Microcirculation, bioengineering and the boundary between blood and tissue in health and disease

Blood delivers oxygen by transporting adequate amounts of red blood cells, a process directly related to their concentration or hematocrit. We are generally aware of our blood pressure, but to a lesser extent of our hematocrit, which varies among individuals due to age, environment, and even subtle changes in our health condition. Hematocrit defines blood viscosity, which can affect blood pressure. In the healthy organism, hematocrit and blood pressure are not related due to autoregulatory mechanisms that translate the increase of hematocrit in vasodilation thereby keeping the blood pressure within a normal working range.
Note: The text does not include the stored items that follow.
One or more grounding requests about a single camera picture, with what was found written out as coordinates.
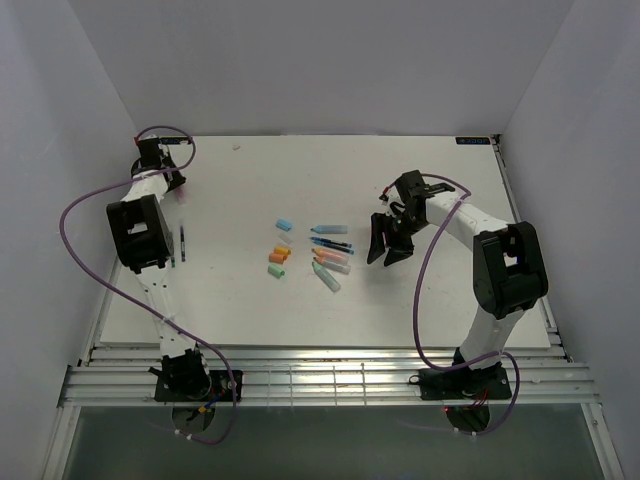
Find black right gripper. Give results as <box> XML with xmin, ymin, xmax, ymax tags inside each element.
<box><xmin>367</xmin><ymin>210</ymin><xmax>428</xmax><ymax>266</ymax></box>

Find orange capped marker pen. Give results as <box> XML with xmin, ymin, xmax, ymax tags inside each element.
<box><xmin>314</xmin><ymin>256</ymin><xmax>351</xmax><ymax>275</ymax></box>

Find orange pink highlighter pen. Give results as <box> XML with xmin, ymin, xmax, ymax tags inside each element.
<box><xmin>312</xmin><ymin>248</ymin><xmax>349</xmax><ymax>264</ymax></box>

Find light blue highlighter body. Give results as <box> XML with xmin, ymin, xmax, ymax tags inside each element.
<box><xmin>310</xmin><ymin>225</ymin><xmax>348</xmax><ymax>235</ymax></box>

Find two thin pens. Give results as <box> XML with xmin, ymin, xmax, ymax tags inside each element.
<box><xmin>169</xmin><ymin>217</ymin><xmax>187</xmax><ymax>268</ymax></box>

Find clear gel pen cap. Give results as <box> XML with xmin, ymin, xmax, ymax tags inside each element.
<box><xmin>278</xmin><ymin>232</ymin><xmax>293</xmax><ymax>245</ymax></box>

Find light blue highlighter cap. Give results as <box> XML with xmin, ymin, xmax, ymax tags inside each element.
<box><xmin>275</xmin><ymin>218</ymin><xmax>293</xmax><ymax>232</ymax></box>

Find orange highlighter cap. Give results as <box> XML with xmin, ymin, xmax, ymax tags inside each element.
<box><xmin>273</xmin><ymin>245</ymin><xmax>292</xmax><ymax>256</ymax></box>

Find salmon orange marker cap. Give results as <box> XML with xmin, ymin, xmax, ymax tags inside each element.
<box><xmin>268</xmin><ymin>252</ymin><xmax>288</xmax><ymax>264</ymax></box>

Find green highlighter cap piece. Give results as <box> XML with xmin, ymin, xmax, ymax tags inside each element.
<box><xmin>267</xmin><ymin>264</ymin><xmax>286</xmax><ymax>279</ymax></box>

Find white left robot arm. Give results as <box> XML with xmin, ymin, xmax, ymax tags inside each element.
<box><xmin>106</xmin><ymin>135</ymin><xmax>212</xmax><ymax>400</ymax></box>

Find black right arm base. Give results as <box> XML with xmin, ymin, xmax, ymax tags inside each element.
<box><xmin>409</xmin><ymin>349</ymin><xmax>512</xmax><ymax>401</ymax></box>

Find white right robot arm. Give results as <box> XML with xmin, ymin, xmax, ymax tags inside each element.
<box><xmin>367</xmin><ymin>170</ymin><xmax>549</xmax><ymax>397</ymax></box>

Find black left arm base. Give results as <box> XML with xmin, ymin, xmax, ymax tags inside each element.
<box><xmin>148</xmin><ymin>353</ymin><xmax>233</xmax><ymax>403</ymax></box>

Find blue label sticker left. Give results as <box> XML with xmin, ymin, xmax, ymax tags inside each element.
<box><xmin>160</xmin><ymin>137</ymin><xmax>192</xmax><ymax>146</ymax></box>

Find blue label sticker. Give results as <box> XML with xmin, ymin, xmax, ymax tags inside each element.
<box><xmin>455</xmin><ymin>136</ymin><xmax>491</xmax><ymax>145</ymax></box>
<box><xmin>160</xmin><ymin>137</ymin><xmax>192</xmax><ymax>146</ymax></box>

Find blue label sticker right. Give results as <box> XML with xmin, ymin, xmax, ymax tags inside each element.
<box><xmin>455</xmin><ymin>136</ymin><xmax>491</xmax><ymax>145</ymax></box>

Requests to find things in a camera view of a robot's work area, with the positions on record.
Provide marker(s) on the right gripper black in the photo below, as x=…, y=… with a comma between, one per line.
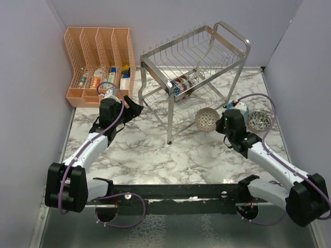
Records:
x=219, y=127

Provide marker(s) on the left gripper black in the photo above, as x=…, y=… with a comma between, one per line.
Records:
x=134, y=110

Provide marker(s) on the blue triangle pattern bowl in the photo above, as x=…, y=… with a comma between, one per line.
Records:
x=178, y=90

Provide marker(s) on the stainless steel dish rack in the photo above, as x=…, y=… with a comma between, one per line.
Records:
x=213, y=57

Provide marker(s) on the pink dotted pattern bowl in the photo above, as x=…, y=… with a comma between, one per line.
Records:
x=186, y=83

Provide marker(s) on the red diamond pattern bowl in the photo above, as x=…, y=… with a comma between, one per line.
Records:
x=176, y=82

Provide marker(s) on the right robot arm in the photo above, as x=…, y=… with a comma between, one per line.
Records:
x=302, y=196

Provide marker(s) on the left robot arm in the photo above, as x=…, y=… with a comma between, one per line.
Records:
x=80, y=165

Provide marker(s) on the blue floral bowl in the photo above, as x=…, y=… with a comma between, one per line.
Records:
x=206, y=118

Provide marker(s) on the green white box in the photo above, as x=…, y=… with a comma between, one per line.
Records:
x=112, y=75

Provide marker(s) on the white glue tube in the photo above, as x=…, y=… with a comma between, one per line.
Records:
x=83, y=80

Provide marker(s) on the orange plastic file organizer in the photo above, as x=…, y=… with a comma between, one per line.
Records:
x=90, y=48

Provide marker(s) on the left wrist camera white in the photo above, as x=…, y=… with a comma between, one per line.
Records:
x=110, y=93

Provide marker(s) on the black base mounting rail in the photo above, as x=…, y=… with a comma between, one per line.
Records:
x=168, y=199

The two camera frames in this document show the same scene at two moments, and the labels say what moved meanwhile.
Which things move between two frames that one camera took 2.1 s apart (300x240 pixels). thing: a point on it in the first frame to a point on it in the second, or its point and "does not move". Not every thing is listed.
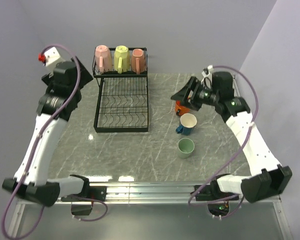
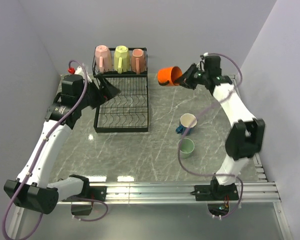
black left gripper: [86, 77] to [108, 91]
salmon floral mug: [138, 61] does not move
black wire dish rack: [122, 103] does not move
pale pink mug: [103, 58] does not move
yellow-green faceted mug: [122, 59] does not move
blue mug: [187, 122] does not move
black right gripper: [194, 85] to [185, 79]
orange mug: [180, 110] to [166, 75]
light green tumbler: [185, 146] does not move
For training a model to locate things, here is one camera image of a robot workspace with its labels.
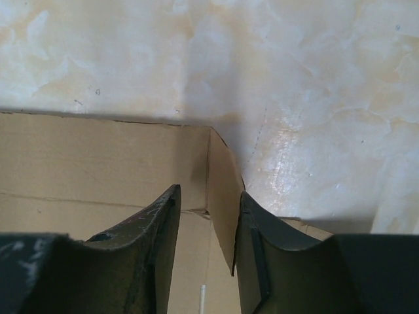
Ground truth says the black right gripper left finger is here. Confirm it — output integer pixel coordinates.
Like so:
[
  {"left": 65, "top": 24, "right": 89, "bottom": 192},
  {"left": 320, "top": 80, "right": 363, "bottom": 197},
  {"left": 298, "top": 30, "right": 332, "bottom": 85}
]
[{"left": 1, "top": 184, "right": 181, "bottom": 313}]

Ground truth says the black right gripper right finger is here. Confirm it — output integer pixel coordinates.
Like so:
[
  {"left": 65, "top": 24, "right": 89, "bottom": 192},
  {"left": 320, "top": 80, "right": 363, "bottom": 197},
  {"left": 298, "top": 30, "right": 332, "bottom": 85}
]
[{"left": 234, "top": 193, "right": 418, "bottom": 313}]

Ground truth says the brown cardboard box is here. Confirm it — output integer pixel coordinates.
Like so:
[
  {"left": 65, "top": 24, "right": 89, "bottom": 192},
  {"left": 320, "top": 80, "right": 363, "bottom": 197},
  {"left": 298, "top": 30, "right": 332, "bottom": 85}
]
[{"left": 0, "top": 111, "right": 335, "bottom": 314}]

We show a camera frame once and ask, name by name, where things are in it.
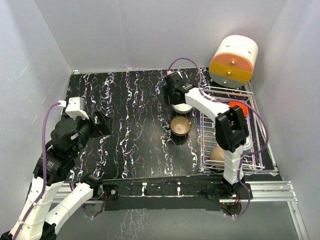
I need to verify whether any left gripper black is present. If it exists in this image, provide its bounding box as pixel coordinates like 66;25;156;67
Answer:
65;108;114;158

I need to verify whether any brown bowl cream interior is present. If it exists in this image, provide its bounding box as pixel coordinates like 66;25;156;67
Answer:
169;115;192;137

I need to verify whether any red bowl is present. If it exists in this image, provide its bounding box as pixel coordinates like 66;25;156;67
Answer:
228;101;249;117

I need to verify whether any black glossy bowl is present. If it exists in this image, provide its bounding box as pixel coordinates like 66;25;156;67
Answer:
209;145;225;170

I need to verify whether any blue white patterned bowl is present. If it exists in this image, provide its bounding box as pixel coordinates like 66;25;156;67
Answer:
243;136;253;154

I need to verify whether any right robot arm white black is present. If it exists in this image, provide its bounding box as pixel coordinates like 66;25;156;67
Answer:
162;71;251;200

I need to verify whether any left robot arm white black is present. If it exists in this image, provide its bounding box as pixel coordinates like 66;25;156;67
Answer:
0;111;113;240

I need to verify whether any round pastel drawer cabinet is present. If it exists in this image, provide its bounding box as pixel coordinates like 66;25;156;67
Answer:
208;35;259;89

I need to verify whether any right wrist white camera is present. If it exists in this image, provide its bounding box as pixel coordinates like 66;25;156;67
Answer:
166;70;182;78

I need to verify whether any wrist white camera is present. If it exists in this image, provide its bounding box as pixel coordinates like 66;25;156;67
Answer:
166;70;182;78
65;96;89;120

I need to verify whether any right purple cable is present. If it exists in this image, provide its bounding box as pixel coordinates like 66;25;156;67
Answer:
167;57;270;218

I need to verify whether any purple cable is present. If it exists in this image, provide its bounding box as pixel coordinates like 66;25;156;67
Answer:
9;100;66;238
167;57;270;218

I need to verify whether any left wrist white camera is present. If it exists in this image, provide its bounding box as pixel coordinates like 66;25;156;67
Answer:
65;96;89;120

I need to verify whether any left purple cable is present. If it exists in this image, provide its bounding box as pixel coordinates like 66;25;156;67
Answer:
9;100;66;238

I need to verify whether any white wire dish rack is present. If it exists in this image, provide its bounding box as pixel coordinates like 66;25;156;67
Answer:
199;86;265;175

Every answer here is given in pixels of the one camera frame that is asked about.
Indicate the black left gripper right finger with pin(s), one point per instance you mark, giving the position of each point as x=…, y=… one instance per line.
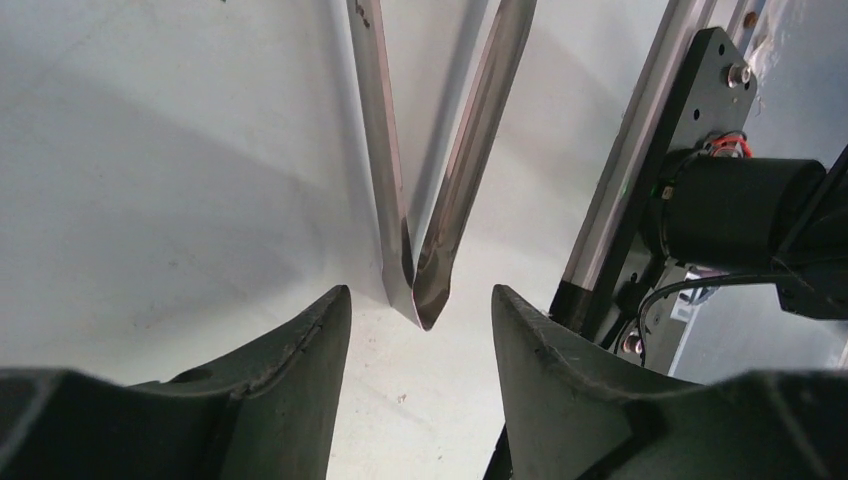
x=576, y=411

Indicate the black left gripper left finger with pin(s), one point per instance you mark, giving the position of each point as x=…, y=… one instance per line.
x=265, y=410

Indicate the black arm base motor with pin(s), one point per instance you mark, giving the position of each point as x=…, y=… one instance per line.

Paradoxically, when healthy organisms are subjected to small increases in hematocrit, there is a decrease of blood pressure and vice versa. This unusual effect is generated at the boundary between blood and the blood vessel wall, by hydrodynamic forces that cause red blood cells to move away from the microvessel surface forming a plasma layer separating red blood cells from the vessel wall. Its width is determined by hematocrit and blood flow velocity, and affects most homeostatic systems, in particular the exchange of oxygen and the availability of nitric oxide. Changes of the plasma layer affect the regulation of nitric oxide, which when prolonged in time are a precursor to inflammation, which is the root of many systemic diseases. These conclusions are obtained using an engineering perspective on in vivo studies which span the scale from cellular, systemic to population surveys exemplifying the interdisciplinary nature of the bioengineering approach. A suggestion: if you take a blood test… ask for your hematocrit: small changes may be indicative of big eventual health differences.